Final answer:
To prove that the limit of the product of two sequences is the product of their limits, we find an N such that the sequences are within a small margin of their limits and use the triangle inequality to show that the absolute difference between the product of the sequences and the product of their limits is less than any given ε.
Step-by-step explanation:
To prove that lim n→∞ xnyn = LM, where xn → L and yn → M, we need to show that for any given ε > 0, there exists an N such that for all n ≥ N, |xnyn - LM| < ε. As xn approaches L and yn approaches M, let us consider ε > 0 and find an N such that |xn - L| < ε/(2M) and |yn - M| < ε/(2L) for all n ≥ N. This ensures that the sequences are within a small margin of their respective limits.
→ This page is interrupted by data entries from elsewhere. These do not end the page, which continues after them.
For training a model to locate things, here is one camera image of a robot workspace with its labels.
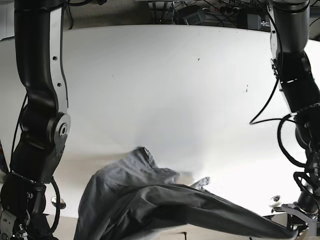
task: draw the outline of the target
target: black cable
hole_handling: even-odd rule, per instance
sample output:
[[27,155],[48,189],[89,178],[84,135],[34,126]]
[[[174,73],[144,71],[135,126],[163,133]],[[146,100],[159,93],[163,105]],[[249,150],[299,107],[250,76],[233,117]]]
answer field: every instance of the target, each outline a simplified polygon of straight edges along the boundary
[[276,133],[276,137],[277,137],[277,140],[278,140],[278,145],[282,151],[282,153],[285,155],[285,157],[295,166],[299,167],[299,168],[305,168],[306,167],[306,164],[305,163],[302,163],[302,162],[299,162],[297,160],[295,160],[288,152],[287,150],[285,149],[283,143],[282,143],[282,139],[281,139],[281,129],[282,129],[282,126],[284,125],[285,121],[289,120],[289,118],[291,118],[291,115],[288,114],[286,116],[284,116],[281,121],[279,122],[279,126],[278,126],[278,129],[277,129],[277,133]]
[[71,14],[71,10],[70,10],[70,6],[66,6],[66,9],[65,9],[65,12],[66,12],[66,15],[68,16],[69,18],[69,30],[71,30],[73,27],[74,27],[74,18]]
[[18,120],[17,120],[17,122],[16,122],[14,134],[13,134],[13,141],[12,141],[12,148],[11,148],[11,161],[12,161],[12,156],[13,156],[14,151],[15,151],[15,143],[16,143],[16,137],[17,137],[18,127],[19,127],[19,124],[20,124],[20,119],[21,119],[22,111],[24,110],[26,101],[27,101],[27,94],[25,94],[25,96],[24,96],[24,100],[23,100],[23,103],[22,103],[22,106],[21,106],[21,110],[20,110],[20,113],[19,113]]
[[[254,124],[259,124],[259,123],[264,123],[264,122],[270,122],[270,121],[281,121],[282,118],[270,118],[270,119],[265,119],[265,120],[261,120],[261,121],[256,121]],[[296,121],[293,121],[293,120],[290,120],[290,119],[286,119],[285,121],[287,122],[291,122],[291,123],[294,123],[294,124],[297,124]]]
[[280,34],[279,34],[279,31],[278,31],[278,28],[276,26],[276,23],[275,21],[273,20],[273,18],[271,17],[270,13],[268,12],[268,10],[265,10],[263,8],[263,5],[262,3],[259,1],[259,0],[256,0],[259,5],[262,7],[262,10],[269,16],[269,19],[270,21],[272,22],[272,25],[275,29],[275,32],[276,32],[276,36],[277,36],[277,40],[279,42],[279,46],[280,46],[280,65],[278,64],[274,64],[274,67],[277,69],[277,76],[276,76],[276,81],[275,81],[275,84],[274,84],[274,87],[273,87],[273,90],[268,98],[268,100],[266,101],[266,103],[264,104],[263,108],[258,112],[258,114],[250,121],[250,125],[254,125],[256,124],[255,120],[262,114],[262,112],[266,109],[266,107],[269,105],[272,97],[274,96],[275,92],[276,92],[276,89],[278,87],[278,84],[279,84],[279,81],[280,81],[280,75],[281,75],[281,72],[282,72],[282,66],[283,66],[283,61],[284,61],[284,51],[283,51],[283,48],[282,48],[282,42],[281,42],[281,38],[280,38]]
[[179,13],[178,13],[178,11],[176,10],[176,7],[175,7],[174,3],[172,3],[172,8],[173,8],[173,16],[172,16],[172,18],[173,18],[173,19],[175,18],[175,13],[176,13],[176,15],[177,15],[176,25],[179,25],[179,18],[178,18]]
[[217,27],[220,23],[222,24],[223,27],[225,26],[223,20],[220,19],[219,17],[217,17],[217,16],[215,15],[215,13],[213,13],[213,12],[205,12],[205,14],[209,14],[210,16],[213,16],[213,17],[215,17],[216,19],[218,19],[219,22],[218,22],[217,25],[215,25],[215,27]]
[[57,226],[59,224],[61,202],[60,202],[59,188],[58,188],[58,185],[57,185],[54,177],[52,177],[52,179],[51,179],[51,184],[52,184],[52,186],[54,188],[55,195],[56,195],[55,216],[54,216],[54,221],[53,221],[52,227],[50,228],[50,233],[53,234],[55,232],[55,230],[57,229]]
[[91,3],[93,0],[85,0],[85,1],[81,1],[81,2],[66,2],[66,4],[68,6],[72,6],[72,7],[80,7],[80,6],[84,6],[87,5],[89,3]]
[[186,1],[184,1],[183,3],[186,5],[186,6],[191,6],[191,5],[195,5],[196,3],[198,2],[198,0],[195,0],[193,3],[191,4],[187,4]]
[[[216,6],[214,6],[212,3],[208,2],[207,0],[201,0],[201,1],[204,1],[205,3],[209,4],[210,6],[212,6],[215,10],[219,11],[219,9],[218,9]],[[230,23],[232,23],[236,28],[238,28],[237,25],[236,25],[227,15],[225,15],[223,12],[220,12],[220,13],[221,13],[226,19],[228,19],[228,21],[229,21]]]
[[314,24],[316,21],[318,21],[320,17],[318,17],[316,20],[314,20],[312,23],[310,23],[309,28],[311,27],[312,24]]
[[313,7],[317,2],[319,2],[319,0],[316,0],[314,3],[312,3],[312,5],[310,5],[310,7]]
[[302,192],[305,192],[305,193],[308,194],[309,196],[311,196],[311,197],[313,198],[313,200],[315,201],[315,204],[316,204],[316,206],[317,206],[317,208],[318,208],[318,216],[317,216],[317,217],[318,217],[318,219],[320,219],[320,206],[319,206],[319,203],[318,203],[315,195],[312,194],[310,191],[308,191],[308,189],[306,189],[306,187],[302,184],[302,179],[303,179],[303,180],[305,180],[305,181],[310,185],[310,187],[312,187],[311,184],[309,183],[310,181],[307,180],[307,178],[308,178],[308,176],[307,176],[304,172],[297,172],[297,171],[296,171],[296,172],[293,174],[293,179],[294,179],[294,181],[296,182],[296,184],[298,185],[298,187],[300,188],[300,190],[301,190]]
Now, we can express xnyn - LM as xnyn - L*yn + L*yn - LM, which can be rearranged to (xn - L)yn + L(yn - M). Applying the triangle inequality and substituting the established inequalities that bound xn and yn, we get:
|xnyn - LM| ≤ |xn - L||yn| + |L||yn - M| < (ε/(2M))*M + L*(ε/(2L)) = ε/2 + ε/2 = ε,
which establishes the product limit as LM. This proves that the product of the limits of the two sequences is equal to the limit of the product of the sequences as n approaches infinity.